オーストラリアの国民食、Vegemiteが全豪オープンのボールキッズパートナーに

https://twitter.com/AustralianOpen/status/937499356126593024

・長く保有していた海外企業から地元企業が買収したタイミングで国民的スポーツコンテンツへの協賛を決定
・独特な風味を伴う健康発酵食品のため、子供の頃から慣れ親しませることが重要であり、あらゆる活動において子供が戦略的ターゲット
・テニスをする子供なら誰もが憧れる世界4大大会での”ボールキッズ”という夢のような機会を提供


 2018年1月に開催される、テニスの世界4大大会の一つである全豪オープンにおいて、オーストラリアで人々に深く愛されている食品ブランド、Vegemiteが、ボールキッズパートナーになる事が発表された。このパートナーシップにより、Vegemiteは世界各国から集められた350人のボールキッズ達の、トレーニングから大会中の活動全般をサポートをすることになる。一流選手の近くで大会の手伝いが出来るだけでなく、チームワークやコミュニケーションスキルを学ぶチャンスでもあり、今回2500名以上の応募があった。

 日本人にはあまり聞き慣れないVegemiteだが、オーストラリアでは約8割の家庭に必ず常備されていると言われるペースト状の発酵食品で、味はとても塩辛く、少し漢方薬の様な風味を伴う健康食品として知られる。パンなどに塗って食べるのが一般的で、オーストラリアで育った人なら幼い頃より親しみのある調味料だ。Vegemiteの製造販売会社であるベガ・フーズのジェネラルマネージャーは「私達は全豪オープンで最も目に留まる存在の一つであるボールキッズチームとパートナーシップを組めてとても嬉しい。全豪オープンの様なオーストラリア人にとって象徴的なイベントで、同じくオーストラリア人に最も愛されているスプレッド(Vegemite)をボールキッズのサポートによって世界に披露する事が出来るのだ。」と述べている。

スポンサーシップに込められたブランドメッセージ

 ボールキッズのサポートは、子供の頃からVegemiteに慣れ親しんで欲しい、と言う同社のマーケティング戦略はもちろんのこと、Vegemiteの製造販売権をもつベガ・チーズ社(前出のベガ・フーズは一部門)には特別な意味がある。実はこれだけオーストラリア人にとっての国民食でありながら、その所有権は長い事アメリカの会社にあった。その昔、日本でも有名なアメリカの大手食品会社、クラフトフーズがオーストラリアの地元の会社から所有権を買い取ると、2012年からはクラフトフーズを買収したモンデリーズ・インターナショナルが保有していたのだ。しかし、地元の企業であるベガ・チーズが2017年1月に4億6000万オーストラリアドルでまた買収した。これはオーストラリア人にとって長い間望まれていた形であり、地元で大いに歓迎された。

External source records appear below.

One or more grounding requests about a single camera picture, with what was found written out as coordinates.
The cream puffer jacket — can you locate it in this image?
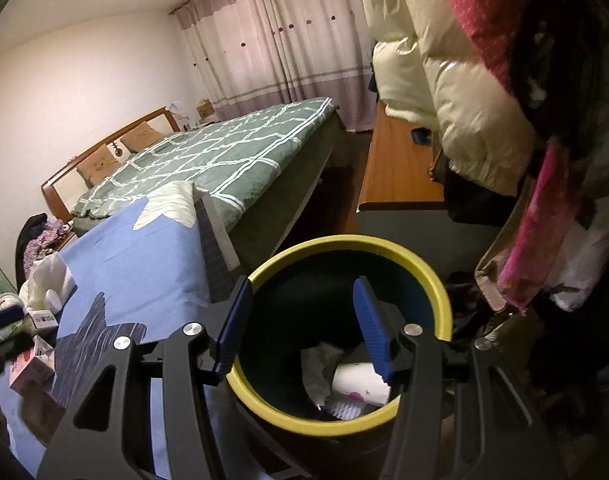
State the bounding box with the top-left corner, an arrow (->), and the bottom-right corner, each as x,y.
359,0 -> 540,198

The dark hanging coat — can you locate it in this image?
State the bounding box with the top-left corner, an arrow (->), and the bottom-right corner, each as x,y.
514,0 -> 609,386

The red dotted quilted jacket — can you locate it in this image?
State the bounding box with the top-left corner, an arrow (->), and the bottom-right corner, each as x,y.
424,0 -> 550,141

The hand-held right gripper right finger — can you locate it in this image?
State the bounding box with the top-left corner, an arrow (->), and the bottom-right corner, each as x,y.
351,276 -> 567,480

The brown pillow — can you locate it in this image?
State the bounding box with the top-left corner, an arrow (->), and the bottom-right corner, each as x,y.
120,121 -> 165,153
76,146 -> 120,184

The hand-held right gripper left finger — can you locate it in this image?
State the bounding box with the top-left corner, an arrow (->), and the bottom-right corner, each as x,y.
37,276 -> 254,480

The white paper cup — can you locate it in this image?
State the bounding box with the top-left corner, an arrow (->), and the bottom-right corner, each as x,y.
331,362 -> 392,406

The pink and white box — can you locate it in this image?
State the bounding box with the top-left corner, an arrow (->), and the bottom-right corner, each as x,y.
9,336 -> 56,403

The wooden desk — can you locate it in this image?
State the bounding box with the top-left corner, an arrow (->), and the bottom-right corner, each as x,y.
357,100 -> 452,213

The white tissue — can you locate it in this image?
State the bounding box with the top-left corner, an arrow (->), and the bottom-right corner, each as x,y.
300,342 -> 345,406

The blue star print tablecloth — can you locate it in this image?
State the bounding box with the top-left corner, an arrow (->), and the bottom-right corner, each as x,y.
0,182 -> 235,480

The pink and white curtain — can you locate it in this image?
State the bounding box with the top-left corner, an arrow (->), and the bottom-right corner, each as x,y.
169,0 -> 380,133

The wooden bed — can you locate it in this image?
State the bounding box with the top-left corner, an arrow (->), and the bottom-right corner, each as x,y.
41,97 -> 345,261

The white and green plastic bag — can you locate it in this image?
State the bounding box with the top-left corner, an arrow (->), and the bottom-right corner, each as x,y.
19,254 -> 78,313

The pile of clothes on nightstand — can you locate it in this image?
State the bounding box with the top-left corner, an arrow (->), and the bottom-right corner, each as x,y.
15,212 -> 78,286

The long white carton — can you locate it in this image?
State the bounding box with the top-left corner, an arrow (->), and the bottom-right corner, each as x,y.
27,310 -> 60,332

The green checkered duvet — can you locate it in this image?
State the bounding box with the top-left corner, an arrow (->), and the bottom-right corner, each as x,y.
72,97 -> 335,231

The yellow rimmed trash bin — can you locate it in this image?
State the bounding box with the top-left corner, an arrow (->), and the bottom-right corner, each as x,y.
226,234 -> 453,436

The pink cloth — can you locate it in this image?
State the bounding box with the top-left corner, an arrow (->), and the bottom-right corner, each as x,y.
499,140 -> 580,311

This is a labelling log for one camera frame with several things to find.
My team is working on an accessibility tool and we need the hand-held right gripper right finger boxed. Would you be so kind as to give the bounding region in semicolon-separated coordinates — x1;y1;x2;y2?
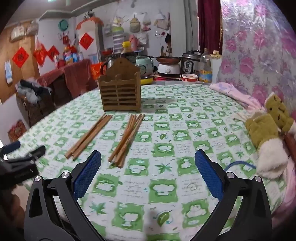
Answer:
190;149;273;241

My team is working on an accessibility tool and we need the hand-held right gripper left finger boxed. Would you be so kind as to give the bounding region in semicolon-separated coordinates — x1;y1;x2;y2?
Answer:
24;150;105;241

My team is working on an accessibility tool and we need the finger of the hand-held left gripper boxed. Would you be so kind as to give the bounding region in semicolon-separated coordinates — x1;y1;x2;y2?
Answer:
23;145;46;163
0;141;22;156

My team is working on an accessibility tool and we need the wooden chopstick holder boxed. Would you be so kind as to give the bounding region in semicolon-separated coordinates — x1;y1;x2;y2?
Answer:
98;57;141;112

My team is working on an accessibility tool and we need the red printed box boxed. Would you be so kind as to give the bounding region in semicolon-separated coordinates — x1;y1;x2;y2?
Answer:
7;119;27;143

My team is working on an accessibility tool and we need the brown wicker basket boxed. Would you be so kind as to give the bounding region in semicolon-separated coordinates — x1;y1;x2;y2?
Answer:
16;93;56;127

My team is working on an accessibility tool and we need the green patterned bedsheet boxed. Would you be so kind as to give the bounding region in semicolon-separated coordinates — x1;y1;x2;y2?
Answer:
17;80;289;241

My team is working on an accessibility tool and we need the grey black clothes pile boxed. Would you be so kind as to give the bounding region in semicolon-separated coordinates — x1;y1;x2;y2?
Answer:
16;79;52;103

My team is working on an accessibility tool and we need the brown wooden door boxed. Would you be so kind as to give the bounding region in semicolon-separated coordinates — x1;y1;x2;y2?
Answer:
0;22;41;105

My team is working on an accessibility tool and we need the green plush toy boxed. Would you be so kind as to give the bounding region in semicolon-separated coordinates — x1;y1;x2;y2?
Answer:
245;91;296;179

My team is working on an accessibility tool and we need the pale blue hanging packet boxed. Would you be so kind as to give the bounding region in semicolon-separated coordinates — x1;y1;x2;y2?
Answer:
5;60;14;84

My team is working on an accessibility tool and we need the red cloth covered table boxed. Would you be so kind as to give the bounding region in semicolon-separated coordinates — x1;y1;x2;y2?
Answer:
37;59;97;98

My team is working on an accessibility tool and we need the pink floral blanket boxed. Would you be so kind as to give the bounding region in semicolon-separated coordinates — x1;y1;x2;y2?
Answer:
209;82;266;112

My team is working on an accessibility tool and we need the red square paper decoration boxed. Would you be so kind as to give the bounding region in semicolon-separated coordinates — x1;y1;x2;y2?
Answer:
12;47;30;68
47;46;60;62
79;33;94;51

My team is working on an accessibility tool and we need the red hanging ornament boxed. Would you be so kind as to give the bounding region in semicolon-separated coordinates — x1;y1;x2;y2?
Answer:
33;38;48;66

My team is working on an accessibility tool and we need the red white bowl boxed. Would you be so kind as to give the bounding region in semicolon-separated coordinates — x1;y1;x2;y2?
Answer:
181;73;199;82

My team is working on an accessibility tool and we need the yellow cooking oil jug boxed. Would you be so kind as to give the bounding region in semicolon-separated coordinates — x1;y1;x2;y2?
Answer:
62;46;74;65

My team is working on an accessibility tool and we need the orange red gift bag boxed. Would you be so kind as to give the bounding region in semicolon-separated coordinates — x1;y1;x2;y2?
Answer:
90;62;104;80

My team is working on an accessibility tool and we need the clear plastic oil bottle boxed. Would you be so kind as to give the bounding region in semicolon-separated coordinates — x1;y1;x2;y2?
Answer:
199;48;213;83

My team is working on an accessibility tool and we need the white cooker with pan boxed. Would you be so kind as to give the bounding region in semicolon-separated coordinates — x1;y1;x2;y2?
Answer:
157;62;181;78

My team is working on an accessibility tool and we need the silver pressure cooker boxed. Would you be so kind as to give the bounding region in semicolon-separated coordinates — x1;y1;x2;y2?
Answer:
180;50;201;75

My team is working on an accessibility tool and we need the woven hanging bag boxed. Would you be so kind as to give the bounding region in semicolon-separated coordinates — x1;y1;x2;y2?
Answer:
9;24;27;42
26;20;38;35

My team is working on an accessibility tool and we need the red-brown wok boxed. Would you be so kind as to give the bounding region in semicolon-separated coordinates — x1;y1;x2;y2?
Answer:
155;56;182;63

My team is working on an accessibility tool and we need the mint green rice cooker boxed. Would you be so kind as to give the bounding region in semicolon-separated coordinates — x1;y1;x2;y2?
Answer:
135;55;155;75

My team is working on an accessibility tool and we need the dark soy sauce bottle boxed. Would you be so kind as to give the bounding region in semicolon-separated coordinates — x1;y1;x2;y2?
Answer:
120;42;137;65

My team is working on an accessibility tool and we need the white refrigerator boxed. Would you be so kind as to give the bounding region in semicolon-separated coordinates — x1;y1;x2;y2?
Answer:
76;22;103;63

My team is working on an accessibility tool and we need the striped stacked storage container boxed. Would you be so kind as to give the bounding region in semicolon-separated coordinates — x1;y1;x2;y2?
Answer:
112;26;125;54

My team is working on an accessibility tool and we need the orange red cloth cover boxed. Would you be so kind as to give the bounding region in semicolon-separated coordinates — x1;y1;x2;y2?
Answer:
76;16;104;29

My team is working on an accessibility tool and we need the dark red curtain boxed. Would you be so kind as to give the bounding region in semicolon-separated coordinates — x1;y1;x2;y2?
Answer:
197;0;223;56

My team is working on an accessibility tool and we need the clear plastic hanging bag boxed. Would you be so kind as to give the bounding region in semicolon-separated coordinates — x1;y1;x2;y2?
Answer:
112;15;125;29

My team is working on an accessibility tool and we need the straw hanging bag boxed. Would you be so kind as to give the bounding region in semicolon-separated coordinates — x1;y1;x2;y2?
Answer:
129;14;141;33

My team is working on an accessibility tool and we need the beige hanging cloth bag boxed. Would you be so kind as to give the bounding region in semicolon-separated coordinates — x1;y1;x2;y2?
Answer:
154;11;168;30

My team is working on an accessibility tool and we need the small hanging mesh bag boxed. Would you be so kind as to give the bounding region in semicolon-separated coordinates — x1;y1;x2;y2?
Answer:
142;13;152;32

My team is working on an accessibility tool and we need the blue cable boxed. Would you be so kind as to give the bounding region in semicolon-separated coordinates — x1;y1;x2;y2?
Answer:
225;160;256;172

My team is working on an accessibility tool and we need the floral plastic wall sheet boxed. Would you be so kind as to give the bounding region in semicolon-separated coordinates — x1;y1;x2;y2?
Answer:
218;0;296;112

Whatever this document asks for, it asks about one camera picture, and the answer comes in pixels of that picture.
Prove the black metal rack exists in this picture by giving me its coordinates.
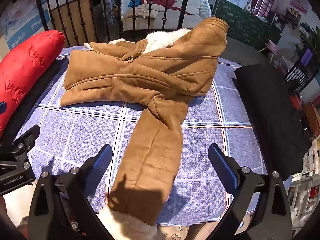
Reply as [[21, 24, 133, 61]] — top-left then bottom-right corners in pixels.
[[285, 55, 320, 93]]

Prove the brown suede fur-lined coat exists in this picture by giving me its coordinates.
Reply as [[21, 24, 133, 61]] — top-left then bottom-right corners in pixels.
[[59, 17, 229, 240]]

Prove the wooden cabinet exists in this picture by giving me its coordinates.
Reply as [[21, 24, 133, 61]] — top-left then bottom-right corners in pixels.
[[51, 0, 97, 48]]

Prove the green patterned tablecloth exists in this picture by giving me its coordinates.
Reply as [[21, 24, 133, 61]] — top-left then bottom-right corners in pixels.
[[209, 0, 283, 46]]

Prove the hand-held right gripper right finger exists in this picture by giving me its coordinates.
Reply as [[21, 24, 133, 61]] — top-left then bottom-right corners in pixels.
[[207, 143, 293, 240]]

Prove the black fuzzy garment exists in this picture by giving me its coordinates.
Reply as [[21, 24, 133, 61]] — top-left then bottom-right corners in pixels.
[[234, 64, 313, 180]]

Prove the black iron railing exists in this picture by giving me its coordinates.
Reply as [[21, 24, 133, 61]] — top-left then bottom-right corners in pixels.
[[35, 0, 193, 48]]

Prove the red down jacket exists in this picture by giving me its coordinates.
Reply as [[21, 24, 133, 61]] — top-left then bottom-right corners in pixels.
[[0, 29, 66, 137]]

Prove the beige cushion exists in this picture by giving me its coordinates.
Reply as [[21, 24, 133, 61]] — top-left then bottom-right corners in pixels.
[[175, 0, 202, 15]]

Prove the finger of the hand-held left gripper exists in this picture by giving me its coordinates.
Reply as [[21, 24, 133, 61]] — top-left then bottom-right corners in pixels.
[[0, 124, 41, 164]]

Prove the pink stool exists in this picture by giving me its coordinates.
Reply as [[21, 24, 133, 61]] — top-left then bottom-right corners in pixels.
[[259, 39, 279, 63]]

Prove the beige seat cloth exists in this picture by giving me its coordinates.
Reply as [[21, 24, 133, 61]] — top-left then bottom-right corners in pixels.
[[122, 5, 160, 19]]

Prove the wall poster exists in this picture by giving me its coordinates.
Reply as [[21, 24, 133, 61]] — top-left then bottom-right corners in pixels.
[[0, 0, 50, 53]]

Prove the floral cloth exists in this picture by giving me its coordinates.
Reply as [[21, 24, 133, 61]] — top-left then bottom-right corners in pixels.
[[155, 224, 200, 240]]

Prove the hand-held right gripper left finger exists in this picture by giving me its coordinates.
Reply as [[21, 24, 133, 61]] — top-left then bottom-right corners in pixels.
[[28, 144, 113, 240]]

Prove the purple cloth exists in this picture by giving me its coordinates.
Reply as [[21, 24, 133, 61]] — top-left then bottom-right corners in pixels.
[[300, 47, 313, 65]]

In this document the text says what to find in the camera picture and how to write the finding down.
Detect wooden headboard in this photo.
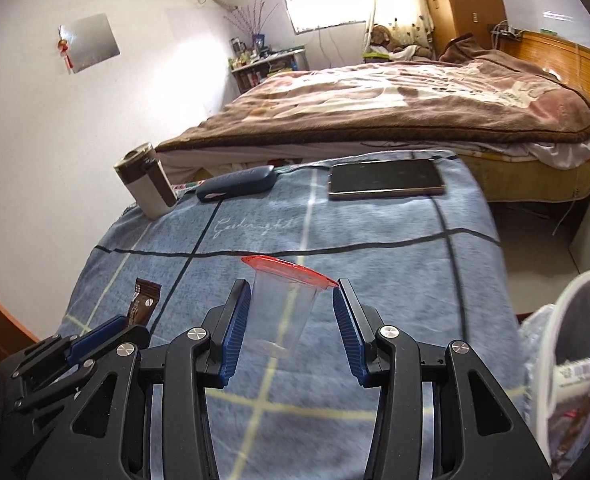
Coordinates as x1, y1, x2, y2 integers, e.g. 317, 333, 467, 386
517, 30, 590, 111

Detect white round trash bin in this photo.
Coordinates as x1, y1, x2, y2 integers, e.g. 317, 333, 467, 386
525, 270, 590, 466

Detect brown teddy bear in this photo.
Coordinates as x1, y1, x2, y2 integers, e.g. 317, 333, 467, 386
367, 25, 433, 61

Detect red knot ornament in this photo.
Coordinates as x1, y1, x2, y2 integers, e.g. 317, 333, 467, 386
58, 30, 76, 75

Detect wooden wardrobe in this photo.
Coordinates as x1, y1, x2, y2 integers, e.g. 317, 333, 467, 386
412, 0, 508, 58

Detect cluttered corner shelf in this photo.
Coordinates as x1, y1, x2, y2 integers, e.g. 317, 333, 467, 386
230, 47, 310, 96

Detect silver wall panel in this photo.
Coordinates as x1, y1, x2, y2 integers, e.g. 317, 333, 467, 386
58, 15, 121, 75

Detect black smartphone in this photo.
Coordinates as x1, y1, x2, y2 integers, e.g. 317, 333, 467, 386
327, 159, 446, 202

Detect blue checked cloth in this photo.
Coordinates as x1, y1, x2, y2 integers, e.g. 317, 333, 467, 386
55, 149, 530, 480

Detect brown snack wrapper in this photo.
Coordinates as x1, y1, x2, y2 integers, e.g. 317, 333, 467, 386
125, 280, 162, 328

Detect brown and white thermos mug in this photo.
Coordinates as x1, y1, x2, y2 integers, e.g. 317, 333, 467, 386
114, 142, 178, 221

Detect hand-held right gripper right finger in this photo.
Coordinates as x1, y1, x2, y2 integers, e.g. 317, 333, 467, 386
332, 277, 553, 480

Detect brown blanket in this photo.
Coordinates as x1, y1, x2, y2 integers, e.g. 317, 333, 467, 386
155, 35, 590, 161

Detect light blue bin liner bag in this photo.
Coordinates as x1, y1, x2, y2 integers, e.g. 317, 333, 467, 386
517, 305, 558, 441

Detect bed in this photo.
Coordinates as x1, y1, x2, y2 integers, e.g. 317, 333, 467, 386
155, 45, 590, 206

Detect power strip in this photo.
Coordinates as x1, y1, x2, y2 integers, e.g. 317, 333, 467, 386
490, 22, 523, 41

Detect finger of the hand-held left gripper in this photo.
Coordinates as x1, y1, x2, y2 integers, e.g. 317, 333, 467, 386
68, 315, 151, 367
8, 334, 98, 413

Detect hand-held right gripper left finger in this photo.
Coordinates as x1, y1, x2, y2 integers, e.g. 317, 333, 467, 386
25, 277, 252, 480

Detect patterned curtain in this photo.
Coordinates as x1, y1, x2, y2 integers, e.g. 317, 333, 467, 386
365, 0, 436, 56

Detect clear plastic cup red rim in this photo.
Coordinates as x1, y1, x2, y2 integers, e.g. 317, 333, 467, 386
240, 255, 340, 359

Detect window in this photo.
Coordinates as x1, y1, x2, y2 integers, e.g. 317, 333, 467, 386
283, 0, 373, 35

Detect decorative dry branches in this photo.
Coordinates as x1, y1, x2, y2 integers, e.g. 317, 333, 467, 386
223, 2, 280, 41

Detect dark blue glasses case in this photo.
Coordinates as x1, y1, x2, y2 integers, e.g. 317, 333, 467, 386
195, 165, 276, 203

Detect white blue printed container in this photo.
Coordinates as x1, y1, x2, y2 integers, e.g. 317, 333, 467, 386
555, 357, 590, 388

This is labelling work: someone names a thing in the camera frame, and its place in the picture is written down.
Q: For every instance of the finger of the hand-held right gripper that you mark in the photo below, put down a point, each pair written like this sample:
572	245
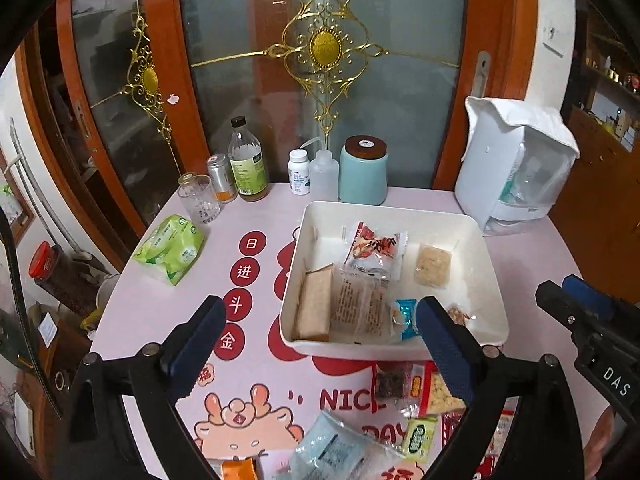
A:
585	292
560	305

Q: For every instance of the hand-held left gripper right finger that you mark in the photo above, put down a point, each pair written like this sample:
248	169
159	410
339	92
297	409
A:
445	350

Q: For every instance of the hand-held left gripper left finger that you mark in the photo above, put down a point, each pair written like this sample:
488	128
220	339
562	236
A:
200	345

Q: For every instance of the clear nut snack packet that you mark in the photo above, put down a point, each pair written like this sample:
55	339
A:
457	314

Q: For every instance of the rice cracker red packet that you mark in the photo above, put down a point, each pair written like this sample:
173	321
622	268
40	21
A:
437	395

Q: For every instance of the small blue snack packet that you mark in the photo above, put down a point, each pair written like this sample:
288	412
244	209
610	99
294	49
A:
407	312

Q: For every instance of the dark dried fruit packet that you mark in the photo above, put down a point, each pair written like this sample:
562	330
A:
392	385

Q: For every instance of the clear cracker packet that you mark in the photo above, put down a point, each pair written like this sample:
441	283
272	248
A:
432	265

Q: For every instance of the small green snack packet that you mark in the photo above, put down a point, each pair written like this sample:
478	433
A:
419	440

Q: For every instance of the clear printed bread packet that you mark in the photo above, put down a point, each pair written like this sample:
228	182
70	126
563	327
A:
357	305

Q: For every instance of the red white cartoon packet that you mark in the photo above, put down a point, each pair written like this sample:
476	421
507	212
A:
375	247

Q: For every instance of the orange white snack packet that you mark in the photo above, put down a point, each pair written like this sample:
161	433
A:
240	470

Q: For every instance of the light blue bread packet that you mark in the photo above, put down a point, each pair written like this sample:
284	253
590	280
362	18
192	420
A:
330	445

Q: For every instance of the white plastic tray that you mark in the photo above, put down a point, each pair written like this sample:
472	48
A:
320	230

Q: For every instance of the person's right hand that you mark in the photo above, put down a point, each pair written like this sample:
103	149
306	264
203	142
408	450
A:
602	440

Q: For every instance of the green tissue pack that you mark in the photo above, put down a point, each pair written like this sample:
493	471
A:
170	250

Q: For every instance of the white teal bottle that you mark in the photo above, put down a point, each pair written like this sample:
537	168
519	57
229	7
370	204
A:
506	192

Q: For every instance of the wooden shelf cabinet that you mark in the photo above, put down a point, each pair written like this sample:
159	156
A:
610	160

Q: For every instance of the pink printed tablecloth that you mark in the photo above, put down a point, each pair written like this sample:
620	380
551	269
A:
240	210

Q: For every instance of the clear glass cup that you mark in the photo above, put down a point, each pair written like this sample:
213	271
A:
200	200

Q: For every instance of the white storage organizer box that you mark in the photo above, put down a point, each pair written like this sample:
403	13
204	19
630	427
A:
490	160

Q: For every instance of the red lid jar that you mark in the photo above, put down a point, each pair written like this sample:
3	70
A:
47	270

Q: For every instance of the small metal can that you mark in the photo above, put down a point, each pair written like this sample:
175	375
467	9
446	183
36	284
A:
220	175

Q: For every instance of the glass bottle green label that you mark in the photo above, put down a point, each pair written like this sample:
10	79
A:
247	170

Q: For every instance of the teal canister brown lid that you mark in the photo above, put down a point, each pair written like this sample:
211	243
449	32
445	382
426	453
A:
362	180

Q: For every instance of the white pill bottle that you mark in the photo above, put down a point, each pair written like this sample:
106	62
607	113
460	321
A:
299	172

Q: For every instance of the clear squeeze wash bottle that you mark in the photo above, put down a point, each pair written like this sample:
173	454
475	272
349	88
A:
324	175

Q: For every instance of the orange framed glass door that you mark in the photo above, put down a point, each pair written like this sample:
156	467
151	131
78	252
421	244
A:
100	85
400	110

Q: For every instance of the wooden picture frame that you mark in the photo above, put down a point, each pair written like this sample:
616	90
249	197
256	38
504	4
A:
10	200

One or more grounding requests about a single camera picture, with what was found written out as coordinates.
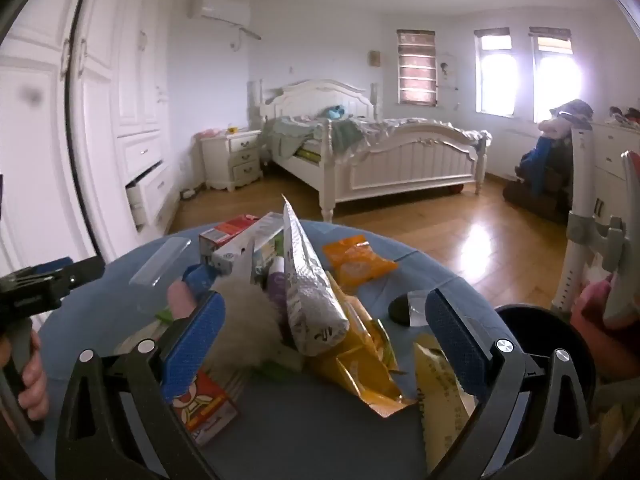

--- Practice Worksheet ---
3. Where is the beige paper packet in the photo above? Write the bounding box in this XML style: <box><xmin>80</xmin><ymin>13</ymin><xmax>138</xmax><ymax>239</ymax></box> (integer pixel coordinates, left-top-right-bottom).
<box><xmin>414</xmin><ymin>335</ymin><xmax>476</xmax><ymax>476</ymax></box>

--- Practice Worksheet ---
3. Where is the blue plastic item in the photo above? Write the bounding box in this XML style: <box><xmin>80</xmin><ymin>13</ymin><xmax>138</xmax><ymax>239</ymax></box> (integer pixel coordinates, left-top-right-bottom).
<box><xmin>167</xmin><ymin>264</ymin><xmax>219</xmax><ymax>318</ymax></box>

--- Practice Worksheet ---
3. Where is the white dresser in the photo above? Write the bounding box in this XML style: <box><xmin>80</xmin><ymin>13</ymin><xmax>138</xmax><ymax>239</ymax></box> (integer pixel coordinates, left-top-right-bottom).
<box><xmin>570</xmin><ymin>120</ymin><xmax>640</xmax><ymax>221</ymax></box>

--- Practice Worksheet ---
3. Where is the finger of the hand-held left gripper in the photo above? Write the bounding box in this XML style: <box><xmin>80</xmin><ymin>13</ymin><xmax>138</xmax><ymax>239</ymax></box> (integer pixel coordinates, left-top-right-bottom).
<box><xmin>60</xmin><ymin>255</ymin><xmax>107</xmax><ymax>292</ymax></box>
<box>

 従って、オーストラリア人が世界に誇るビッグスポーツイベントのスポンサーを務めることは、オーストラリアブランド(Vegemite)がオーストラリア人の手に戻ってきたと華々しくアピールするのに最適なプロモーション。これにより、益々オーストラリア人に愛され、支持される事も狙いであろう。Vegemiteは、オーナーシップが変わる以前にもやはりオーストラリア人に文化として根付いているサーフィンの団体(サーフィン・オーストラリア)が行っている青少年の教育プログラムにスポンサーをするなど、オーストラリア国内では子供を対象としたスポンサー活動を行っていた。今回ベガ・チーズ社はVegemiteブランドを用いてさらに踏み込んだ大型のスポンサー契約を結ぶ事により、さらに「オーストラリアの代表的ブランド」という地位を確立し、FMCG(日用消費財)ビジネスでの飛躍を目指している。

食品会社や外食企業にとって青少年へのブランドアピールは重要

 スポーツイベントで子供を対象にしたプロモーションで有名な事例と言えば、マクドナルドによるサッカーW杯での「エスコートキッズ」がある。選手が入場する時に選手と手を繋いで一緒に入場出来る、というプログラムで2002年大会で開始して以来大変な人気を誇っており、各国で選ばれた子供達はその年の開催国へ親子で招待される。日本でも2014年の大会では11名の枠に9964通もの応募があった。この様なプロモーションについて、マクドナルドもVegemiteも「子供たちが成長する大切な時期に人生で一度の忘れられないような経験を提供したい」と共通のコメントを出している。

 食品会社や外食企業にとって、子供の頃から自社の食品に慣れ親しんでもらう事は、その後の食の嗜好を決めるにあたって大変重要で、その為にスポーツの魅力を借りて夢のある経験を提供する事は、企業にとってとても価値のある投資であると言えよう。